### Task description:
Your answer should be the lines of the data below that contain "item".

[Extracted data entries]
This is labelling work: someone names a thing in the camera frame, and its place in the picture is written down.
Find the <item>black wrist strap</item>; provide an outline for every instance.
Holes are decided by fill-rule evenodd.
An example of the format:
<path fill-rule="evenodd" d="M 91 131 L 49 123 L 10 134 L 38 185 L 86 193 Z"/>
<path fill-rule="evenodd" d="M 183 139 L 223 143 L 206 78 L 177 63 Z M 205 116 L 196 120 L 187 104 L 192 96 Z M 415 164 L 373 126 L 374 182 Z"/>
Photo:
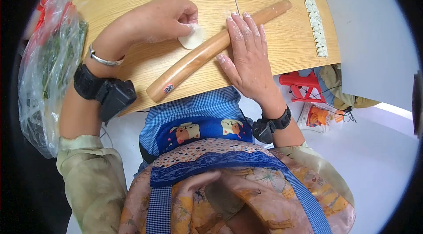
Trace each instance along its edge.
<path fill-rule="evenodd" d="M 259 118 L 252 124 L 252 135 L 260 142 L 273 142 L 273 133 L 277 129 L 285 129 L 291 122 L 291 110 L 286 106 L 285 112 L 278 119 Z"/>
<path fill-rule="evenodd" d="M 75 72 L 74 88 L 82 98 L 100 102 L 99 117 L 106 125 L 137 98 L 131 81 L 97 78 L 85 64 L 80 64 Z"/>

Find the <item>white floor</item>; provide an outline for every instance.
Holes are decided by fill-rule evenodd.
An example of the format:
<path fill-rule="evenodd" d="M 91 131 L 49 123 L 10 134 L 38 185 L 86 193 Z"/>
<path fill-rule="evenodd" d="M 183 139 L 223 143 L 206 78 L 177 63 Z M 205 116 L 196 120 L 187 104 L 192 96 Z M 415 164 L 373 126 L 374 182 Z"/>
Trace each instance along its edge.
<path fill-rule="evenodd" d="M 288 88 L 280 88 L 294 119 L 298 119 L 303 103 L 292 103 Z M 241 96 L 239 105 L 247 117 L 261 117 L 260 107 L 251 99 Z M 408 183 L 418 140 L 407 117 L 376 107 L 357 109 L 353 114 L 357 123 L 344 123 L 339 131 L 303 133 L 309 147 L 331 162 L 354 195 L 357 218 L 351 233 L 378 233 Z M 103 145 L 115 148 L 122 156 L 128 188 L 142 162 L 138 136 L 146 116 L 142 112 L 124 115 L 111 120 L 101 131 L 101 135 L 107 132 L 101 138 Z M 73 216 L 67 233 L 81 233 Z"/>

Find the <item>blue lace trim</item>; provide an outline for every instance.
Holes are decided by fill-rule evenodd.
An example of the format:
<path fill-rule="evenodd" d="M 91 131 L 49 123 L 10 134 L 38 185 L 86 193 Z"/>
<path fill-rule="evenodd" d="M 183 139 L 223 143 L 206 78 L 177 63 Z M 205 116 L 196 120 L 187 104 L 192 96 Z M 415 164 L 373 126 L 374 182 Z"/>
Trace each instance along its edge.
<path fill-rule="evenodd" d="M 263 152 L 208 152 L 195 161 L 177 163 L 171 167 L 153 167 L 151 169 L 151 187 L 165 187 L 176 184 L 190 176 L 204 173 L 210 169 L 233 167 L 278 168 L 289 172 L 276 157 L 270 157 Z"/>

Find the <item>hand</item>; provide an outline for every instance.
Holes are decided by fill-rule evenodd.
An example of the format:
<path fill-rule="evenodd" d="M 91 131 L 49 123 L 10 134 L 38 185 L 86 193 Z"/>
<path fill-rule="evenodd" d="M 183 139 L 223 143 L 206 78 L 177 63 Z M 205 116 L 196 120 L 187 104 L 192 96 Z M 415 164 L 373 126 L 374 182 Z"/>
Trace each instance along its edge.
<path fill-rule="evenodd" d="M 93 42 L 104 60 L 121 59 L 130 46 L 187 36 L 198 22 L 197 6 L 188 0 L 153 0 L 109 24 Z"/>
<path fill-rule="evenodd" d="M 234 52 L 234 62 L 223 54 L 218 55 L 217 60 L 232 84 L 245 97 L 255 100 L 265 114 L 268 112 L 268 118 L 279 118 L 286 105 L 273 81 L 264 26 L 257 28 L 248 13 L 243 14 L 244 19 L 236 12 L 231 16 L 226 19 L 226 25 Z"/>
<path fill-rule="evenodd" d="M 134 42 L 155 43 L 189 35 L 198 9 L 189 0 L 153 0 L 120 18 Z"/>

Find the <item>red plastic stool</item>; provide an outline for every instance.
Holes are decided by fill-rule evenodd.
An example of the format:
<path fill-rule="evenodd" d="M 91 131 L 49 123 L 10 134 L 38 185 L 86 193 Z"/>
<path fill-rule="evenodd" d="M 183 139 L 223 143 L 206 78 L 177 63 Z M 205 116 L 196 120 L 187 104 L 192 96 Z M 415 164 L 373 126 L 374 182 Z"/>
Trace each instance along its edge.
<path fill-rule="evenodd" d="M 286 75 L 281 75 L 279 77 L 279 83 L 281 85 L 286 86 L 292 86 L 291 91 L 293 92 L 295 98 L 291 99 L 291 101 L 308 101 L 308 102 L 314 102 L 314 103 L 326 103 L 325 98 L 321 94 L 321 88 L 319 85 L 319 81 L 317 80 L 316 75 L 314 72 L 311 72 L 310 75 L 307 77 L 301 77 L 297 71 L 291 72 Z M 299 90 L 299 86 L 301 87 L 309 87 L 308 90 L 305 92 L 305 95 L 303 96 L 302 93 Z M 319 93 L 320 98 L 313 97 L 310 98 L 311 92 L 313 89 L 316 89 Z"/>

### Written solution:
Find the <item>black wrist strap</item>; provide an outline for every instance.
Find the <item>white floor</item>; provide an outline for every instance.
Find the <item>blue lace trim</item>; provide an outline for every instance.
Find the <item>hand</item>; provide an outline for every instance.
Find the <item>red plastic stool</item>; provide an outline for every instance.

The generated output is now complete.